Foucault News

News and resources on French thinker Michel Foucault (1926-1984)

Garruzzo, A. (2025). History and the Will to Power: Foucault and Nietzsche on Genealogy. European Journal of Philosophy,
https://doi.org/10.1111/ejop.70010

ABSTRACT
In recent years, there has been a revival of interest in genealogy among social and political philosophers. I argue, however, that this growing literature has tended to obscure what distinguishes genealogy as an approach to the interpretation of history. Any normative evaluation of something that appeals to an account of its origins has come to be called a “genealogy,” even if this account is explicitly hypothetical or unabashedly teleological.

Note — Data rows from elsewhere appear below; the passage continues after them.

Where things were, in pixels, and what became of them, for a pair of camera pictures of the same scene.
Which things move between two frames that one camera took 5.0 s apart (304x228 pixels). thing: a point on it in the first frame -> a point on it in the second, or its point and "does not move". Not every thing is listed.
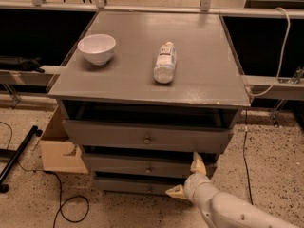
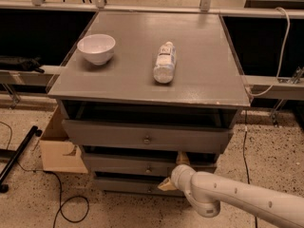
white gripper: (194, 184) -> (178, 177)
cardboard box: (60, 153) does not move
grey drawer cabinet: (142, 93) does not move
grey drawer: (143, 162) does not move

But a genealogy, according to Friedrich Nietzsche and Michel Foucault, is not merely an account of origins: it is an account of the contingent origins of the integration of an institution, practice, or concept within a regime of power and control. In other words, genealogy investigates an institution, practice, or concept through the lens of what Nietzsche calls “the will to power.” This paper aims to reconstruct the conception of the will to power Foucault inherits from Nietzsche in a way that explains why investigations into struggles for power from the past can provide insight into the strategies used for exercising and maintaining power in the present. The critical contribution of genealogy, I argue, is not normative insight but tactical knowledge: to oppose something successfully, first you must know your enemy.